Cargill Wooster has 10 production employees, one maintenance employee, five truck drivers and one clerical employee who work on two shifts. The plant has a written recall program, safety program, a written emergency plan and a safety committee with five rotating members represented by both supervisor and non-supervisory employees. Twelve employees hold CPR-certification.
Key to Wooster’s success is the focus on employee engagement, Wright said.
“Our continued success out of this location speaks volumes for the team we have in place, both past and present,” she said.
Wooster has had zero lost-time accidents since 2004.
“I feel incredibly privileged to work for a company that places such a high emphasis on the safety of its employees,” Wright said. “There is never a doubt in my mind that when it comes down to doing a job, safety comes first; this is apparent in both day to day operations here at Wooster, and long-term planning around how we continue to grow our business.”
The Southern States Cooperative’s Winchester Mill (Winchester) is the runner-up for the 2011 Feed Mill of the Year. Constructed in 1976, the mill manufactures 73,000 tonnes of feed annually, at a 75% to 25% bag to bulk ratio, focusing primarily on pelleted and textured bag horse feeds, in addition to bags for dairy, beef, swine, horse, poultry, sheep, goat, rabbit and wildlife feeds.

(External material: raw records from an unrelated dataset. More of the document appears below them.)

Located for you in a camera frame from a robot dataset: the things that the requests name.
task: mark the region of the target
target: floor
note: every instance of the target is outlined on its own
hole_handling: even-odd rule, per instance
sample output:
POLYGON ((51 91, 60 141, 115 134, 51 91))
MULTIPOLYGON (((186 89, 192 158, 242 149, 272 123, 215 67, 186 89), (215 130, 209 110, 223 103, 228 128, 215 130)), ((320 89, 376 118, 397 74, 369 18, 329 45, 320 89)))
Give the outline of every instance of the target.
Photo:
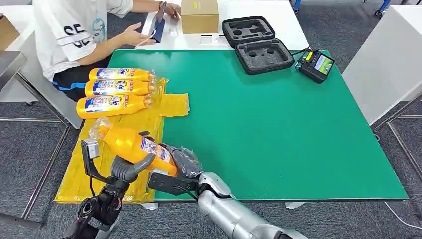
MULTIPOLYGON (((353 58, 378 22, 373 11, 380 0, 303 0, 297 14, 308 42, 328 49, 341 71, 353 58)), ((129 21, 141 19, 131 15, 124 21, 110 21, 109 29, 119 31, 129 21)), ((415 106, 412 112, 422 113, 415 106)), ((41 105, 25 103, 0 104, 2 116, 47 117, 41 105)), ((422 166, 422 121, 398 119, 394 122, 418 163, 422 166)), ((58 124, 0 123, 0 212, 20 216, 43 167, 59 139, 63 127, 58 124)), ((410 200, 391 202, 403 220, 421 226, 422 184, 399 148, 392 133, 383 127, 380 145, 410 200)), ((0 223, 0 239, 61 238, 74 219, 78 205, 53 203, 77 139, 72 132, 66 139, 52 173, 37 200, 30 219, 44 220, 40 229, 17 228, 0 223)), ((382 202, 306 203, 289 210, 282 203, 248 203, 247 206, 268 221, 294 228, 310 239, 418 239, 422 232, 401 224, 382 202)), ((139 205, 124 205, 122 223, 113 239, 227 238, 195 204, 163 204, 155 211, 139 205)))

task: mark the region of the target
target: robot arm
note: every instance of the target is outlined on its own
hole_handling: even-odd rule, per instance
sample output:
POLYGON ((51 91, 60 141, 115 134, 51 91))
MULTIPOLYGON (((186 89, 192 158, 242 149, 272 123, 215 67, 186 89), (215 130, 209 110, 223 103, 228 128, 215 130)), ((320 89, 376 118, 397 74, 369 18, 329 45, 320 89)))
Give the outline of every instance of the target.
MULTIPOLYGON (((122 199, 129 184, 136 180, 139 172, 154 160, 150 154, 138 164, 131 164, 116 157, 111 167, 111 176, 102 177, 95 169, 93 159, 98 157, 95 140, 82 140, 85 173, 106 185, 99 195, 86 198, 78 211, 76 220, 65 231, 65 239, 107 239, 119 225, 122 199), (91 218, 100 221, 93 227, 91 218)), ((272 225, 240 203, 232 195, 228 185, 215 173, 203 172, 202 166, 193 152, 184 148, 164 145, 172 154, 179 177, 171 177, 158 172, 151 174, 148 187, 180 195, 188 193, 199 209, 208 215, 231 239, 307 239, 295 230, 272 225)))
POLYGON ((186 154, 175 155, 178 168, 193 179, 174 178, 153 173, 148 187, 173 195, 189 193, 198 203, 202 213, 209 216, 231 239, 307 239, 295 230, 277 227, 244 206, 231 193, 229 186, 215 173, 202 172, 196 156, 185 149, 186 154))

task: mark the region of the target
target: silver robot arm segment
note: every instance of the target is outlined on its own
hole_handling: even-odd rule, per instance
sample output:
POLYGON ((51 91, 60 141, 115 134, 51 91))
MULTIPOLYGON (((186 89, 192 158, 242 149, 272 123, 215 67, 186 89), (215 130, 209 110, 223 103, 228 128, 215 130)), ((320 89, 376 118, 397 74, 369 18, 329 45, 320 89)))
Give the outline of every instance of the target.
POLYGON ((298 231, 277 227, 244 206, 215 173, 199 177, 198 207, 232 239, 308 239, 298 231))

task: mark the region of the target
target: open carrying case
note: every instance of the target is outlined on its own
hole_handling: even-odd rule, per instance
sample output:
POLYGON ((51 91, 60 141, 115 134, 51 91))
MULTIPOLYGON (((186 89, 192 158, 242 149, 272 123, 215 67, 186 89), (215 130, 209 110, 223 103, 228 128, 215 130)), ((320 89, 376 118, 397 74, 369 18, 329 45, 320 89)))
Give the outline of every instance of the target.
POLYGON ((223 33, 249 75, 289 68, 295 60, 262 16, 223 21, 223 33))

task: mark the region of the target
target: yellow bottle
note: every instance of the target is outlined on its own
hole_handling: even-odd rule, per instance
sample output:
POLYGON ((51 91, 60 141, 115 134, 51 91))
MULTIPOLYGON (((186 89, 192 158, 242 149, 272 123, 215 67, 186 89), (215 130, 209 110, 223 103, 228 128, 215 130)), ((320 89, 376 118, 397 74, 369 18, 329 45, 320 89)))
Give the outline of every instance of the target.
POLYGON ((151 107, 151 95, 84 97, 76 103, 76 112, 83 119, 132 114, 151 107))
POLYGON ((96 80, 85 84, 87 97, 135 94, 144 96, 155 91, 152 82, 141 80, 96 80))
POLYGON ((173 177, 177 175, 177 167, 170 152, 130 128, 113 127, 108 119, 101 118, 90 130, 89 135, 91 138, 104 141, 113 153, 133 164, 153 153, 156 157, 147 170, 151 172, 159 170, 160 173, 173 177))
POLYGON ((90 81, 131 79, 150 82, 155 79, 155 74, 139 68, 93 68, 89 78, 90 81))

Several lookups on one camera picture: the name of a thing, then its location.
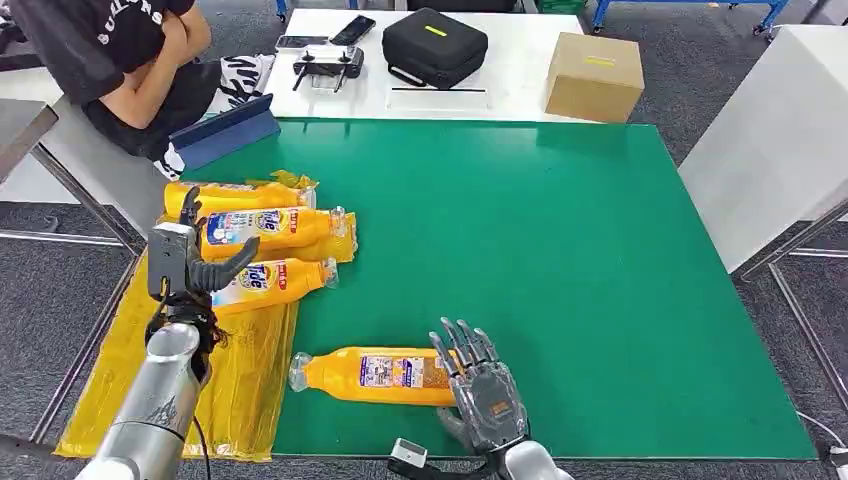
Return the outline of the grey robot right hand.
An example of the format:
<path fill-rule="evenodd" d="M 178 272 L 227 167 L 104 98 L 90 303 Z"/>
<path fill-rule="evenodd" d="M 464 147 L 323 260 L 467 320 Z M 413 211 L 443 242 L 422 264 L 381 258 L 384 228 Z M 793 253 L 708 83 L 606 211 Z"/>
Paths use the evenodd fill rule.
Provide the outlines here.
<path fill-rule="evenodd" d="M 526 407 L 516 381 L 494 343 L 480 328 L 464 320 L 440 319 L 449 341 L 429 333 L 447 372 L 456 414 L 440 414 L 460 443 L 477 454 L 504 450 L 530 438 Z"/>

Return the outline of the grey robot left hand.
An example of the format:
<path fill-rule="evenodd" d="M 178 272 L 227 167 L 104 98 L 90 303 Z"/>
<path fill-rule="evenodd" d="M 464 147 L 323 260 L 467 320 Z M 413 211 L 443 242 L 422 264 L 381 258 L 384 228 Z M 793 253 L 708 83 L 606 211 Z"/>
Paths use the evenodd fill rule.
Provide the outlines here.
<path fill-rule="evenodd" d="M 254 260 L 258 253 L 260 238 L 250 237 L 241 249 L 224 260 L 214 263 L 204 261 L 200 254 L 198 233 L 201 221 L 198 212 L 202 203 L 198 200 L 200 188 L 193 186 L 186 193 L 180 210 L 180 226 L 188 228 L 185 253 L 185 290 L 194 296 L 209 295 L 225 288 L 236 276 Z"/>

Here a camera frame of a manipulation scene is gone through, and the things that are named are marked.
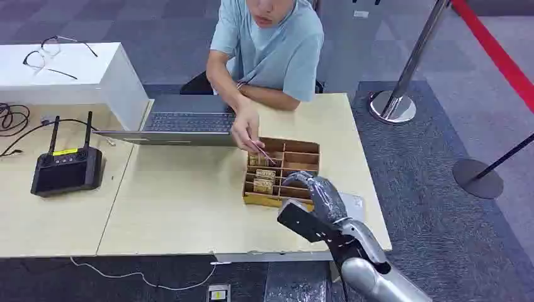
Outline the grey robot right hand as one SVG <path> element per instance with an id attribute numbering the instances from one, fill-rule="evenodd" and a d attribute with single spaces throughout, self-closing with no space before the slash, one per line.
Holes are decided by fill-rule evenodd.
<path id="1" fill-rule="evenodd" d="M 284 178 L 281 184 L 286 186 L 295 181 L 307 186 L 318 219 L 325 223 L 337 223 L 348 217 L 338 190 L 328 179 L 306 171 L 297 171 Z"/>

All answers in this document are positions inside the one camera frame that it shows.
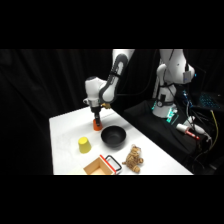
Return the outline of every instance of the wire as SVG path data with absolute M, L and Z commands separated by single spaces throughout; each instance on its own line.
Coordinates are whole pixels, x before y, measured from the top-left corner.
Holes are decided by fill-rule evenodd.
M 200 116 L 204 117 L 204 118 L 207 118 L 209 119 L 207 116 L 205 116 L 204 114 L 200 113 L 200 112 L 197 112 Z
M 215 146 L 215 144 L 216 144 L 216 142 L 217 142 L 217 140 L 218 140 L 218 137 L 219 137 L 219 127 L 218 127 L 218 124 L 217 124 L 217 121 L 216 121 L 216 118 L 215 118 L 215 114 L 214 114 L 214 112 L 213 112 L 212 110 L 211 110 L 211 113 L 212 113 L 212 116 L 213 116 L 214 121 L 215 121 L 215 126 L 216 126 L 216 129 L 217 129 L 217 133 L 216 133 L 215 142 L 214 142 L 214 144 L 212 145 L 212 147 L 210 148 L 210 150 L 213 149 L 213 147 Z
M 128 84 L 128 78 L 127 78 L 125 84 L 123 85 L 123 88 L 121 89 L 120 93 L 122 93 L 124 91 L 124 89 L 125 89 L 125 87 L 126 87 L 127 84 Z
M 187 56 L 186 56 L 186 66 L 185 66 L 185 72 L 189 71 L 189 65 L 188 65 L 188 49 L 187 50 Z
M 189 107 L 189 104 L 190 104 L 190 102 L 188 101 L 188 103 L 187 103 L 187 107 L 186 107 L 186 114 L 187 114 L 187 117 L 189 117 L 189 115 L 188 115 L 188 107 Z
M 195 158 L 195 160 L 194 160 L 194 162 L 193 162 L 193 165 L 192 165 L 192 170 L 193 170 L 193 172 L 194 172 L 194 163 L 197 161 L 197 159 L 198 159 L 200 156 L 202 156 L 202 155 L 204 155 L 204 154 L 207 154 L 208 152 L 210 152 L 210 151 L 214 148 L 214 146 L 215 146 L 215 144 L 216 144 L 216 142 L 217 142 L 217 140 L 218 140 L 218 137 L 219 137 L 219 127 L 218 127 L 218 124 L 217 124 L 217 121 L 216 121 L 216 118 L 215 118 L 215 114 L 214 114 L 214 112 L 213 112 L 212 110 L 211 110 L 211 113 L 212 113 L 212 116 L 213 116 L 213 119 L 214 119 L 214 122 L 215 122 L 215 126 L 216 126 L 216 129 L 217 129 L 216 139 L 215 139 L 214 144 L 212 144 L 212 139 L 210 139 L 210 141 L 211 141 L 211 147 L 209 148 L 209 150 L 207 150 L 206 152 L 203 152 L 203 153 L 199 154 L 199 155 Z
M 188 83 L 188 85 L 187 85 L 187 87 L 188 87 L 188 94 L 190 93 L 190 83 Z M 194 124 L 194 119 L 192 118 L 192 124 L 193 124 L 193 130 L 195 131 L 195 124 Z
M 166 69 L 165 69 L 164 74 L 163 74 L 163 85 L 166 84 L 166 83 L 165 83 L 165 75 L 166 75 Z
M 173 49 L 173 51 L 172 51 L 172 53 L 171 53 L 171 55 L 170 55 L 170 59 L 169 59 L 169 61 L 170 61 L 171 58 L 173 57 L 173 52 L 174 52 L 174 50 L 175 50 L 175 49 Z
M 157 51 L 158 51 L 158 49 L 155 50 L 155 53 L 154 53 L 154 56 L 153 56 L 152 70 L 151 70 L 149 82 L 148 82 L 146 88 L 142 92 L 140 92 L 140 93 L 136 93 L 136 94 L 117 94 L 117 96 L 138 96 L 138 95 L 141 95 L 142 93 L 144 93 L 149 88 L 151 79 L 153 77 L 153 70 L 154 70 L 154 64 L 155 64 L 155 59 L 156 59 L 156 53 L 157 53 Z
M 211 136 L 210 130 L 207 127 L 207 125 L 204 123 L 204 121 L 202 121 L 202 118 L 200 118 L 195 111 L 192 110 L 192 112 L 195 115 L 195 117 L 203 124 L 204 129 L 206 130 L 206 132 Z
M 201 117 L 201 116 L 198 116 L 201 120 L 204 120 L 204 121 L 208 121 L 209 122 L 209 120 L 208 119 L 206 119 L 206 118 L 204 118 L 204 117 Z
M 214 119 L 212 118 L 208 118 L 208 117 L 206 117 L 206 116 L 204 116 L 204 117 L 201 117 L 200 116 L 200 118 L 201 119 L 203 119 L 203 120 L 205 120 L 205 121 L 208 121 L 209 123 L 213 123 L 214 122 Z
M 170 87 L 167 86 L 167 88 L 169 89 L 170 93 L 172 94 L 173 98 L 174 98 L 174 102 L 177 104 L 177 106 L 179 107 L 178 109 L 180 109 L 180 111 L 187 117 L 186 113 L 183 112 L 183 110 L 181 109 L 179 103 L 177 102 L 177 100 L 175 99 L 175 96 L 173 95 L 172 91 L 170 90 Z M 191 122 L 189 121 L 189 124 L 191 125 L 192 129 L 195 131 L 195 126 L 192 126 Z

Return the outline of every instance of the plush toy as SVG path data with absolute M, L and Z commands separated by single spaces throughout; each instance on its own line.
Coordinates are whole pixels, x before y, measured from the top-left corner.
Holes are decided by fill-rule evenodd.
M 137 165 L 142 164 L 144 162 L 143 159 L 139 158 L 140 153 L 141 153 L 141 149 L 136 147 L 135 145 L 132 145 L 131 152 L 129 153 L 129 155 L 126 159 L 126 162 L 124 162 L 122 164 L 126 165 L 133 172 L 139 173 L 140 168 Z

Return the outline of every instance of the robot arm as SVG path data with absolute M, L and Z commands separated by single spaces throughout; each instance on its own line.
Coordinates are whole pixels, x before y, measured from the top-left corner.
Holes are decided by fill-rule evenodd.
M 174 106 L 176 88 L 173 84 L 190 83 L 195 75 L 195 70 L 188 65 L 183 49 L 160 49 L 161 59 L 164 64 L 157 70 L 160 89 L 153 114 L 160 118 L 167 118 L 170 109 Z
M 113 66 L 107 81 L 97 77 L 90 77 L 86 80 L 87 99 L 84 103 L 91 107 L 91 111 L 95 114 L 97 126 L 100 126 L 100 111 L 103 103 L 111 104 L 116 100 L 117 88 L 120 78 L 132 58 L 135 49 L 114 49 L 113 50 Z
M 100 87 L 99 98 L 102 103 L 113 103 L 116 100 L 117 88 L 120 78 L 132 58 L 134 49 L 114 49 L 113 50 L 113 67 L 110 72 L 107 83 Z

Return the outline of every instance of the orange object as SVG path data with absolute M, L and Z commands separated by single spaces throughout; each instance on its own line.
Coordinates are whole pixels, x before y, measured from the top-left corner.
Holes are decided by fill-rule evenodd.
M 196 138 L 197 140 L 200 140 L 200 138 L 196 135 L 194 135 L 193 133 L 189 132 L 189 131 L 186 131 L 186 134 L 191 136 L 192 138 Z
M 103 129 L 103 125 L 102 125 L 101 121 L 100 121 L 100 126 L 98 127 L 96 124 L 96 120 L 94 119 L 93 120 L 93 129 L 94 129 L 94 131 L 101 131 Z

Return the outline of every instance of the electronic device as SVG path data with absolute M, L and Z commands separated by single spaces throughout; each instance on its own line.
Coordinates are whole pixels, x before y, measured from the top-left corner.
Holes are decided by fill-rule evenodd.
M 203 92 L 206 71 L 193 65 L 195 76 L 189 88 L 189 98 L 192 109 L 213 110 L 224 112 L 224 96 L 217 93 Z

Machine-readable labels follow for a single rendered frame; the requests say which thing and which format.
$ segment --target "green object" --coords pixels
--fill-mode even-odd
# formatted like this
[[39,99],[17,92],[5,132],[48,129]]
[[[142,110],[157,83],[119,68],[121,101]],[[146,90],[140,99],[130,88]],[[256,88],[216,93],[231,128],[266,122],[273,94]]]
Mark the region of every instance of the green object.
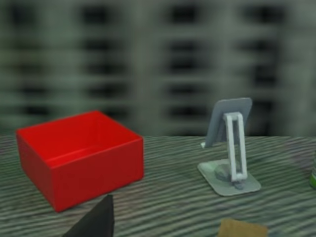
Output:
[[316,152],[314,155],[313,169],[310,177],[310,185],[312,188],[316,189]]

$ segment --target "wooden table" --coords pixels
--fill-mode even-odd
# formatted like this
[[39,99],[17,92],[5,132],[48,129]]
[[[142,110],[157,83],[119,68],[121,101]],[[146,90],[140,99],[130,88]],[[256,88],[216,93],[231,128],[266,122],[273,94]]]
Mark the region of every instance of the wooden table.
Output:
[[[197,170],[226,158],[226,144],[202,149],[202,141],[145,138],[145,178],[112,193],[115,237],[215,237],[223,218],[266,225],[269,236],[316,237],[316,190],[308,184],[316,139],[247,138],[248,170],[262,189],[234,197],[215,194]],[[0,138],[1,237],[60,237],[102,197],[55,213],[22,172],[14,138]]]

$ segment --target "blurred building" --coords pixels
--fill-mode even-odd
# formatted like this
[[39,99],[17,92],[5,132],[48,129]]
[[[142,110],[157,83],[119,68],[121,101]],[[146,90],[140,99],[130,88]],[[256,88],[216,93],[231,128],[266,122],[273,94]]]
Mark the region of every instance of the blurred building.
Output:
[[249,135],[316,135],[316,2],[2,0],[0,133],[101,110],[142,135],[205,135],[252,97]]

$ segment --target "open red box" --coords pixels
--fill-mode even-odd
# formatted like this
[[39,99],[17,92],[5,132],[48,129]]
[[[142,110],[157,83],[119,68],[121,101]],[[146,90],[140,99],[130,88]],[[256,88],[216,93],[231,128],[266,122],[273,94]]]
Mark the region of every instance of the open red box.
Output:
[[60,212],[142,179],[144,141],[99,111],[16,131],[21,166]]

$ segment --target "square gray base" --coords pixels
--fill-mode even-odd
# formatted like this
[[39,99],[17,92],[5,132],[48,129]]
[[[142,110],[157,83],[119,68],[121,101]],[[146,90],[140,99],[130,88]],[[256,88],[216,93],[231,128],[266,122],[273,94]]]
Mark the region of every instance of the square gray base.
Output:
[[236,189],[229,182],[224,182],[216,178],[215,168],[220,164],[229,164],[228,159],[221,159],[200,163],[197,168],[202,176],[207,180],[214,191],[221,196],[233,196],[255,192],[261,189],[261,184],[248,172],[248,178],[244,182],[242,190]]

Winchester is fully automated in all manufacturing processes. Fully integrated PLC-based controls assure accuracy, consistency and the integrity of all formula feeds and ingredients. The mill utilizes a bar code hand-add system to insure all micro nutrients and medications are accurately measured into formula feeds. In addition, the mill operates a stand-alone Computer Maintenance Management System. All equipment is bar coded and maintenance employees utilize PDA’s to perform preventive and work order based maintenance, an example of technology helping to streamline operations and insure equipment is maintained at peak performance.
The annual Feed Mill of the Year award recognizes overall excellence in feed manufacturing operations. Increased safety, quality, regulatory compliance, operating efficiencies and overall industry awareness of food safety are among the criteria reviewed for each applicant.
“The caliber of the top two plants made selection the 2011 Feed Mill of the Year an extremely difficult decision,” said AFIA’s Keith Epperson, vice-president of manufacturing and training. “Both mills should be commended for their commitment to safety and their commitment to the feed industry by continuously manufacturing quality products.”
Over 80 feed facilities competed for this year’s award, an increase over last year’s entrants. Epperson believes this is due in part to the value of the feedback a facility receives by entering. The data can be used to compare a mill’s standards against similar facilities in the industry, a useful tool for any mill to have.